Correlating Transcriptional Networks To Acute Rejection In Human Kidney Transplant Biopsies

Acute rejection (AR) in kidney transplants remains a major cause of allograft failure. This study investigates the association between gene networks and AR in human kidney transplant biopsies with weighted gene co-expression network analysis (WGCNA). The gene expression profiles of 403 (training set) and 702 (validation set) kidney transplant patients' biopsies were analyzed. WGCNA was conducted, and 11 co-regulated gene modules were identified. Each module was investigated with a t-test for AR and survival analysis for graft loss. The association between modules and AR molecular subtypes was also evaluated. Three transcriptional gene modules were associated with AR and graft loss of kidney transplant.

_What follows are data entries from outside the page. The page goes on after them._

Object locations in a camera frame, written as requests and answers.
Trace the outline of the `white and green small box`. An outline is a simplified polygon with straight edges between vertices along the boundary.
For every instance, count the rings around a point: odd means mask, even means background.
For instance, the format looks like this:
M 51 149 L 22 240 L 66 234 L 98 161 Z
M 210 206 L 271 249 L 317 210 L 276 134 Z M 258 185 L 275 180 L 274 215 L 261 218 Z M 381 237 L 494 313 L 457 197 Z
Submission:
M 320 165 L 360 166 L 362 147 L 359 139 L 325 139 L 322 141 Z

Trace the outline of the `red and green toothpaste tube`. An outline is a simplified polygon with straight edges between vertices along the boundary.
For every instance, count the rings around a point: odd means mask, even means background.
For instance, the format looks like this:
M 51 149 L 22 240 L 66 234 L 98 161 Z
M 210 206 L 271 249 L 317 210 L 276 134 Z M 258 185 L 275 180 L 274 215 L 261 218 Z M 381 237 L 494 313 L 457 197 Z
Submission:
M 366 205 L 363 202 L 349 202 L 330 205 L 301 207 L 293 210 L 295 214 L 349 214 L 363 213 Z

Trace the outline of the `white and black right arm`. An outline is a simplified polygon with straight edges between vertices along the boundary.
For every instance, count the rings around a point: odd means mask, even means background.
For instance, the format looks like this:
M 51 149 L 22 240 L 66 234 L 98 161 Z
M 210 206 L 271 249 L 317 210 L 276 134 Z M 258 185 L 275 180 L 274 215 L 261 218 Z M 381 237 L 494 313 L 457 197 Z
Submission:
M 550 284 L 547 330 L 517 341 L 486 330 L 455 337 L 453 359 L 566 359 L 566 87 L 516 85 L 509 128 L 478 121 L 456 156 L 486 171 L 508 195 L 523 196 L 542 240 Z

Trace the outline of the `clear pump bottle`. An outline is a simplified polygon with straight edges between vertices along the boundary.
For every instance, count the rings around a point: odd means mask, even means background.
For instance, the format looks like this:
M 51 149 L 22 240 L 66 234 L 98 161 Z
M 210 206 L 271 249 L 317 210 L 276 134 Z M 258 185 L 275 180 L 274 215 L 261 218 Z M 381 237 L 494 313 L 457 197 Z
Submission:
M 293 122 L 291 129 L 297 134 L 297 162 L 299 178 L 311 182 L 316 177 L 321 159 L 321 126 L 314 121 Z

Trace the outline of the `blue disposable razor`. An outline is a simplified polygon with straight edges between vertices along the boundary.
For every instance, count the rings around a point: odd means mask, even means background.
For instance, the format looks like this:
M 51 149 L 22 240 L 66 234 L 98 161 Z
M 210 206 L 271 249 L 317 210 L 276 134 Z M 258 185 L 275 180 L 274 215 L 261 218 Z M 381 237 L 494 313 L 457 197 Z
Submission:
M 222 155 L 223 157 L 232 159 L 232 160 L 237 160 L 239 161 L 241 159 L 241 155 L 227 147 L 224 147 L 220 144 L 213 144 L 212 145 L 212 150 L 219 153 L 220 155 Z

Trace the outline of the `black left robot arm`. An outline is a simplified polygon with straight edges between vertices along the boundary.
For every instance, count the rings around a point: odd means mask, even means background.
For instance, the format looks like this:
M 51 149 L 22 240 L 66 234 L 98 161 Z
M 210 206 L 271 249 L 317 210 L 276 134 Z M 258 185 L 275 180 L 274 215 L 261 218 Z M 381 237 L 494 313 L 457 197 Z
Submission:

One module constitutes unregulated immune response genes in AR and is associated with shorter graft survival (HR = 4.22, p-value = 4.29 x 10(-6)). This module is more significantly up-regulated in T cell-mediated acute rejection (TCMR) than in non-TCMRs. Hub genes such as HLA-DMA, CORO1A, PYCARD, and CD53 were identified. The expression of the other two modules was down-regulated in AR patients and associated with a good graft prognosis (HR = 0.41 and 0.24, respectively). A systems biology network approach may help uncover gene networks in kidney transplant biopsies associated with AR and contribute to identifying new biomarkers.